All of the lines below should be output exactly as shown.

RECORDED DATA below:

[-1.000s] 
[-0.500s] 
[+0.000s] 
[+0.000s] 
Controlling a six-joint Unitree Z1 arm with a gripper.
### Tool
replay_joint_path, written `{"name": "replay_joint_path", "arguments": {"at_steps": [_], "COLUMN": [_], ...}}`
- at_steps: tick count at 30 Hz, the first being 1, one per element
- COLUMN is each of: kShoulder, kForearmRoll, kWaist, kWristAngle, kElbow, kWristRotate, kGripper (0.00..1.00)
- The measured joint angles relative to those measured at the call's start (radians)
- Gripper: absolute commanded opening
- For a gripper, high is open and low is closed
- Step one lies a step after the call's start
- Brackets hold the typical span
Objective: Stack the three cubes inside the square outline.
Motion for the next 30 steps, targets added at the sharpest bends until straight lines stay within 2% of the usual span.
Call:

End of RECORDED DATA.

RESPONSE FOR THIS EXERCISE
[-1.000s] 
[-0.500s] 
[+0.000s] 
[+0.000s] 
Controlling a six-joint Unitree Z1 arm with a gripper.
### Tool
replay_joint_path, written `{"name": "replay_joint_path", "arguments": {"at_steps": [_], "COLUMN": [_], ...}}`
- at_steps: tick count at 30 Hz, the first being 1, one per element
- COLUMN is each of: kShoulder, kForearmRoll, kWaist, kWristAngle, kElbow, kWristRotate, kGripper (0.00..1.00)
- The measured joint angles relative to those measured at the call's start (radians)
- Gripper: absolute commanded opening
- For a gripper, high is open and low is closed
- Step one lies a step after the call's start
- Brackets hold the typical span
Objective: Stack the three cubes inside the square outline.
Motion for the next 30 steps, targets added at the sharpest bends until straight lines stay within 2% of the usual span.
Call:

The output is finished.